## [What the exercise asks]
Scan the records below and copy every line that contains the string "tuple".
---+---
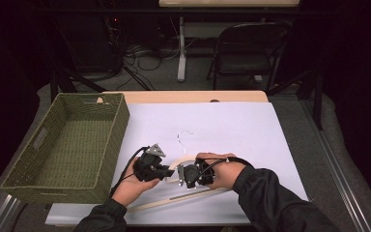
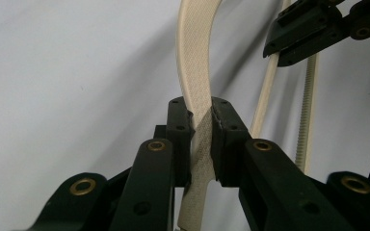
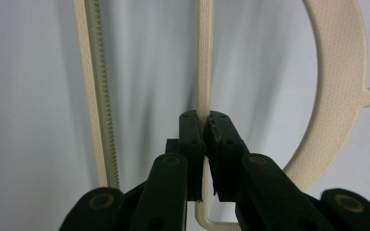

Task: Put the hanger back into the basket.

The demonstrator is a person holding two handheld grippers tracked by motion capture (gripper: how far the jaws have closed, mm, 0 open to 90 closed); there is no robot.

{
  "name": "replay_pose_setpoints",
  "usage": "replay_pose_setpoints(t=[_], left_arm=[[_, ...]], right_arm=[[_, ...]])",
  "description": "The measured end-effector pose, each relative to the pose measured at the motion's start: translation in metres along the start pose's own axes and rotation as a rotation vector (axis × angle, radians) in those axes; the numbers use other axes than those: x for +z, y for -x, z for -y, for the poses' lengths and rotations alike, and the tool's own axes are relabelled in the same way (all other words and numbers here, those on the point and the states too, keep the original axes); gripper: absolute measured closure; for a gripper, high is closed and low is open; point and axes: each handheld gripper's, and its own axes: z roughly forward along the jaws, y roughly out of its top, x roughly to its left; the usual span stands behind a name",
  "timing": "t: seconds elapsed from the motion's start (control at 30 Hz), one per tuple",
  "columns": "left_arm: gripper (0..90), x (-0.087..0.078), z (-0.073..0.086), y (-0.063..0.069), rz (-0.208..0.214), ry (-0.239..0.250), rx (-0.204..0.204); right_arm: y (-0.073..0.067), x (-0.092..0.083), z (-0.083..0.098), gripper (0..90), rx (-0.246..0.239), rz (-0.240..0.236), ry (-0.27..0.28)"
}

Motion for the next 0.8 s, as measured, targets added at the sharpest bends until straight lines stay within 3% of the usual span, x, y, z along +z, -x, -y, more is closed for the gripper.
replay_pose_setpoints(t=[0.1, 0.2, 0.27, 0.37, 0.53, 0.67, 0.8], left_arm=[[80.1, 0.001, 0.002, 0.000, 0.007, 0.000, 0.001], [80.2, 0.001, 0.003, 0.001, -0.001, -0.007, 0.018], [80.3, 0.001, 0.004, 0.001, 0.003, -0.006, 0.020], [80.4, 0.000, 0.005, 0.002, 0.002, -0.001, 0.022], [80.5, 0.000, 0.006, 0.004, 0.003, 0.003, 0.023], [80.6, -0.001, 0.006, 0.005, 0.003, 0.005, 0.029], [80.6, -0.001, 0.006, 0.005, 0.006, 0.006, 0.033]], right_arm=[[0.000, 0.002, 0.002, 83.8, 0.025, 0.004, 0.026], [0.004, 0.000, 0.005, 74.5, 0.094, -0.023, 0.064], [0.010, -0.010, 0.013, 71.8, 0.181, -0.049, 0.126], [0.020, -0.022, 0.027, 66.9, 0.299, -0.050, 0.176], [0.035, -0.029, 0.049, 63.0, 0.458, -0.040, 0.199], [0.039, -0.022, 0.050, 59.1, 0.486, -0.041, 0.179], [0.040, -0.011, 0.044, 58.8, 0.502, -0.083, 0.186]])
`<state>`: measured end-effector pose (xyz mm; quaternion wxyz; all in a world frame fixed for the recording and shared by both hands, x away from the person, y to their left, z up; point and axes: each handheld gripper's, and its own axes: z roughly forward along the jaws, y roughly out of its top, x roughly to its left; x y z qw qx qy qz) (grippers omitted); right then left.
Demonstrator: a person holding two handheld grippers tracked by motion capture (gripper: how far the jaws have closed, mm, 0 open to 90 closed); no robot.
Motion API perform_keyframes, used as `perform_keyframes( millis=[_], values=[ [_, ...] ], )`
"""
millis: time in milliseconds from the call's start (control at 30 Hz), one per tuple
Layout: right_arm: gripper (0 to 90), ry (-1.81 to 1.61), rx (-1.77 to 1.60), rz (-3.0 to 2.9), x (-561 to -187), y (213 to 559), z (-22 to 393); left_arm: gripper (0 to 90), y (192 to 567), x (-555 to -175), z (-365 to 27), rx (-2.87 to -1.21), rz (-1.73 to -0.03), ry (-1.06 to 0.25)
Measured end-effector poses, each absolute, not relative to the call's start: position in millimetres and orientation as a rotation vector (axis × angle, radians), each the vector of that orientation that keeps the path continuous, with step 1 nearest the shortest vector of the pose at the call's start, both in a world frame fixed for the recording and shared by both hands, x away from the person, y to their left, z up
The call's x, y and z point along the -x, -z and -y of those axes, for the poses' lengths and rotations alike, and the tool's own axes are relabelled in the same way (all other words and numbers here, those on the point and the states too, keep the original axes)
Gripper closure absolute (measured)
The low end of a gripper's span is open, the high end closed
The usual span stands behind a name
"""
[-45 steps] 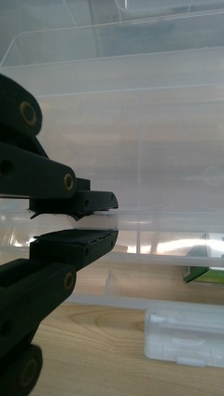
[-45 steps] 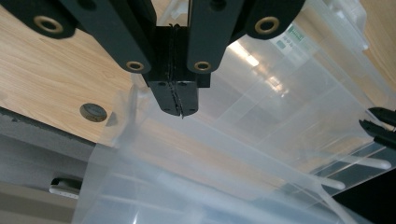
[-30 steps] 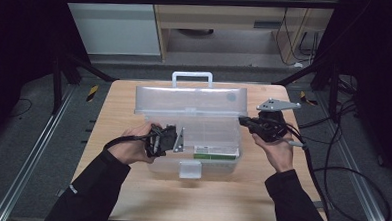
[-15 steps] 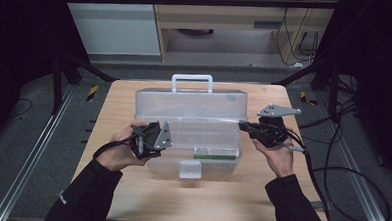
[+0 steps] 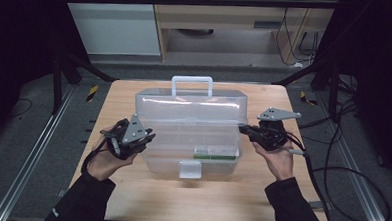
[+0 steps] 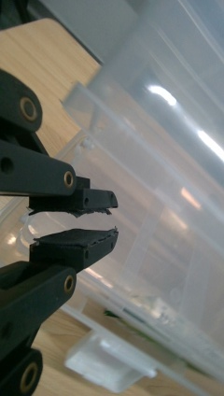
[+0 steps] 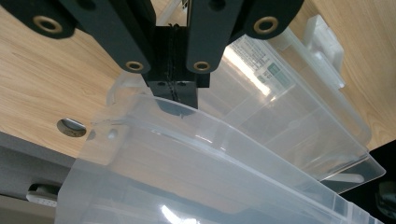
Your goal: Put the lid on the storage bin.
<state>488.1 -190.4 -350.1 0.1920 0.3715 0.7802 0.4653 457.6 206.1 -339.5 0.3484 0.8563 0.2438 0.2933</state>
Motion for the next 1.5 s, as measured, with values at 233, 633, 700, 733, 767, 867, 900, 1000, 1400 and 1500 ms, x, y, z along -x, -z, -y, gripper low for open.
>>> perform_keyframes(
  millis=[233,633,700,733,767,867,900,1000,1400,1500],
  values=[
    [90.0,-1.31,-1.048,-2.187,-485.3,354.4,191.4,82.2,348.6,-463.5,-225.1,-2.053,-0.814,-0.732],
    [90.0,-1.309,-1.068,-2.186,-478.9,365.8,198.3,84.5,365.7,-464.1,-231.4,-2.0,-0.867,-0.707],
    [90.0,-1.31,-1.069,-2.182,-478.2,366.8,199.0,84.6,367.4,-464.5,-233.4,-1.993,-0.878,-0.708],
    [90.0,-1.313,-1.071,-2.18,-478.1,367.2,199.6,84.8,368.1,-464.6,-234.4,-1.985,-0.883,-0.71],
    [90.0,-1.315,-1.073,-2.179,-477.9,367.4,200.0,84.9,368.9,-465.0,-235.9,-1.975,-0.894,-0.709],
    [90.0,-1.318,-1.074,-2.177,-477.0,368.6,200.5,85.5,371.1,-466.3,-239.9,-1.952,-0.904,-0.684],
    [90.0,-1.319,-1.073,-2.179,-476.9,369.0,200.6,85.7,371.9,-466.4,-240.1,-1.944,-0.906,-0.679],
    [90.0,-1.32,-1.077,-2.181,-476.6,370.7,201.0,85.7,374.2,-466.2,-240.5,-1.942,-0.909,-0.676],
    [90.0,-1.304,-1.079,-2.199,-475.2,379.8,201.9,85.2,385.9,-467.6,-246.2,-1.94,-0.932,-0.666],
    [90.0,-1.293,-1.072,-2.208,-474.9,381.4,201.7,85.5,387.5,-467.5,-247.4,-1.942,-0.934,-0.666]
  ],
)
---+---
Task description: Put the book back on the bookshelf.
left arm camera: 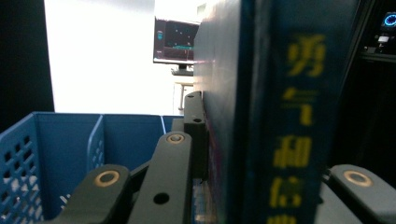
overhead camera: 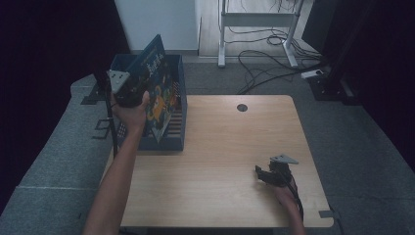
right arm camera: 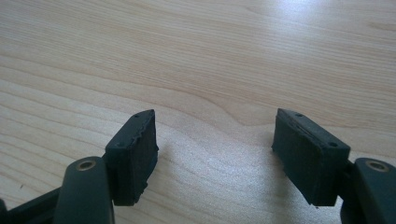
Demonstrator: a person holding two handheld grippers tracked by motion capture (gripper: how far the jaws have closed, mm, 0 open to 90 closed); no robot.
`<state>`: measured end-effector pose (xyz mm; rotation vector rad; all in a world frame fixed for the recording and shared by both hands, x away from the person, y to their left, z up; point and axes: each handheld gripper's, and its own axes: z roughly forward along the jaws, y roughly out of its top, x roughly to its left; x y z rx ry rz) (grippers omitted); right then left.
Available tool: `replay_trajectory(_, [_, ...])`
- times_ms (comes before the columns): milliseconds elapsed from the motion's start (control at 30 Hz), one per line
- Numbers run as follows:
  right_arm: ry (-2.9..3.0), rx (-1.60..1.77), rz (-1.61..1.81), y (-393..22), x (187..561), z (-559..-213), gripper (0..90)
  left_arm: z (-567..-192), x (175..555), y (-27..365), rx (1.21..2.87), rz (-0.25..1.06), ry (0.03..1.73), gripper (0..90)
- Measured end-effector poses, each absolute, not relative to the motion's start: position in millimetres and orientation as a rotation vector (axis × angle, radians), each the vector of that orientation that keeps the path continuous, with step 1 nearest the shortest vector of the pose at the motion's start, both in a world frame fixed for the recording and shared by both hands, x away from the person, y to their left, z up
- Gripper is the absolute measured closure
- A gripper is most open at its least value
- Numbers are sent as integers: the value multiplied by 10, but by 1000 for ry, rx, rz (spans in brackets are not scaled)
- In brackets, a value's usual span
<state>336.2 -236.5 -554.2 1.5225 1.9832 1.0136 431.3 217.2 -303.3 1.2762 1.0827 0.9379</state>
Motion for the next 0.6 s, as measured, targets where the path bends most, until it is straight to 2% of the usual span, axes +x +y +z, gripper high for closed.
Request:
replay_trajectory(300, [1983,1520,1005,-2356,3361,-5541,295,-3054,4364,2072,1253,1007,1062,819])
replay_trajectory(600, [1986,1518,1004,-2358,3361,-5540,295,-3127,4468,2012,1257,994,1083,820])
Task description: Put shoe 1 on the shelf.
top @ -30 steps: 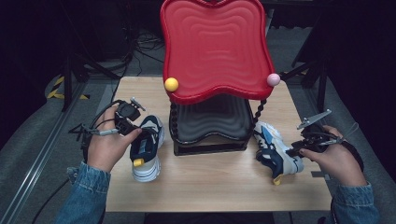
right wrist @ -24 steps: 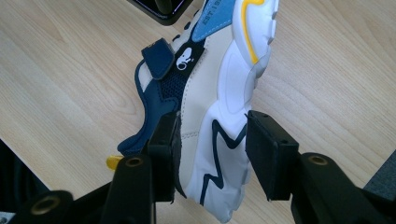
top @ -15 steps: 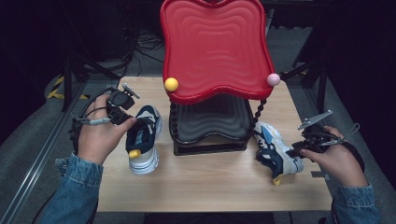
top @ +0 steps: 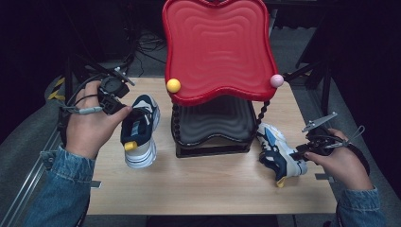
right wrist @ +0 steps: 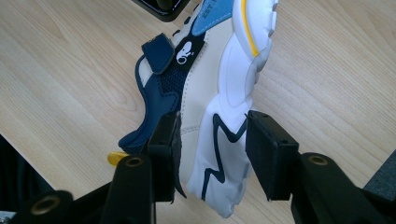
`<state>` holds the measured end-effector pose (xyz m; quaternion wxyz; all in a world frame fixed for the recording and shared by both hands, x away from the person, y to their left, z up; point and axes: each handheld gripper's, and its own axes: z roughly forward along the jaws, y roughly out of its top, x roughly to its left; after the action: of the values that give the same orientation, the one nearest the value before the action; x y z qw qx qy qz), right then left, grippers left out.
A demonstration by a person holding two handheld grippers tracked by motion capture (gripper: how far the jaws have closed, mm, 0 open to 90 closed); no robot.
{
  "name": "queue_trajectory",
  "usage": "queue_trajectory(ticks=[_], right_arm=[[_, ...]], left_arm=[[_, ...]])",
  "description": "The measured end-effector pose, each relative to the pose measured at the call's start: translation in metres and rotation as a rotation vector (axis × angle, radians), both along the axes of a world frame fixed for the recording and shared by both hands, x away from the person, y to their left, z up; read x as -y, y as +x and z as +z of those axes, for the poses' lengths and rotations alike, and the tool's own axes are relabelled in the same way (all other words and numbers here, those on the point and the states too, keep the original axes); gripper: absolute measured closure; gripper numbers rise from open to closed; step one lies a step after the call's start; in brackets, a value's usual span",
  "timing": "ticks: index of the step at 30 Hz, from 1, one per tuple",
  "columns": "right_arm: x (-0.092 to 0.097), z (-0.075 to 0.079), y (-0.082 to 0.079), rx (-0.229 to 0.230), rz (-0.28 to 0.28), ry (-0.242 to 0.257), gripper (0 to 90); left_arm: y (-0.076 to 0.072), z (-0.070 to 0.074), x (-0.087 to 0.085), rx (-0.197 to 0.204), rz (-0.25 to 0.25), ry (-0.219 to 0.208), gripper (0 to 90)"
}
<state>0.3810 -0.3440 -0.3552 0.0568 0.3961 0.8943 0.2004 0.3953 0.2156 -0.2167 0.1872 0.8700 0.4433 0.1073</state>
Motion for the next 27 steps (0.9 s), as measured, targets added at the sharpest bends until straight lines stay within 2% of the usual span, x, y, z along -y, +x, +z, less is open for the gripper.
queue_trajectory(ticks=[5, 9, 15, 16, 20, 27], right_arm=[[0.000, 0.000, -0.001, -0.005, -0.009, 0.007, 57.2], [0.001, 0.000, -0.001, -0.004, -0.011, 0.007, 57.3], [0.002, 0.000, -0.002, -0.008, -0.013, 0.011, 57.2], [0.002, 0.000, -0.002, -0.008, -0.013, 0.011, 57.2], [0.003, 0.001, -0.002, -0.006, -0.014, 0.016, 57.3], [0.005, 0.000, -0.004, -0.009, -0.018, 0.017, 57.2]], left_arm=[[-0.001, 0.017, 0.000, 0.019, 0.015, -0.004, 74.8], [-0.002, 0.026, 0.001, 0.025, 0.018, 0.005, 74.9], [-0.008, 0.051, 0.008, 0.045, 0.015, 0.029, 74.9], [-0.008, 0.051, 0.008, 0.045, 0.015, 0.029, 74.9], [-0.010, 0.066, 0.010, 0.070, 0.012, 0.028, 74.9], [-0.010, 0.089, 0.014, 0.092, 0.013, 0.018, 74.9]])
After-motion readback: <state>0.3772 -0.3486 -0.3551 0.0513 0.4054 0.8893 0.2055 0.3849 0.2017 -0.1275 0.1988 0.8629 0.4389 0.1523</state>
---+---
## [Answer to this exercise]
  "timing": "t: seconds elapsed from the motion's start (control at 30 Hz), one per tuple",
millis: time in milliseconds from the call's start (control at 30 Hz), one per tuple
  "timing": "ticks: index of the step at 30 Hz, from 1, one per tuple",

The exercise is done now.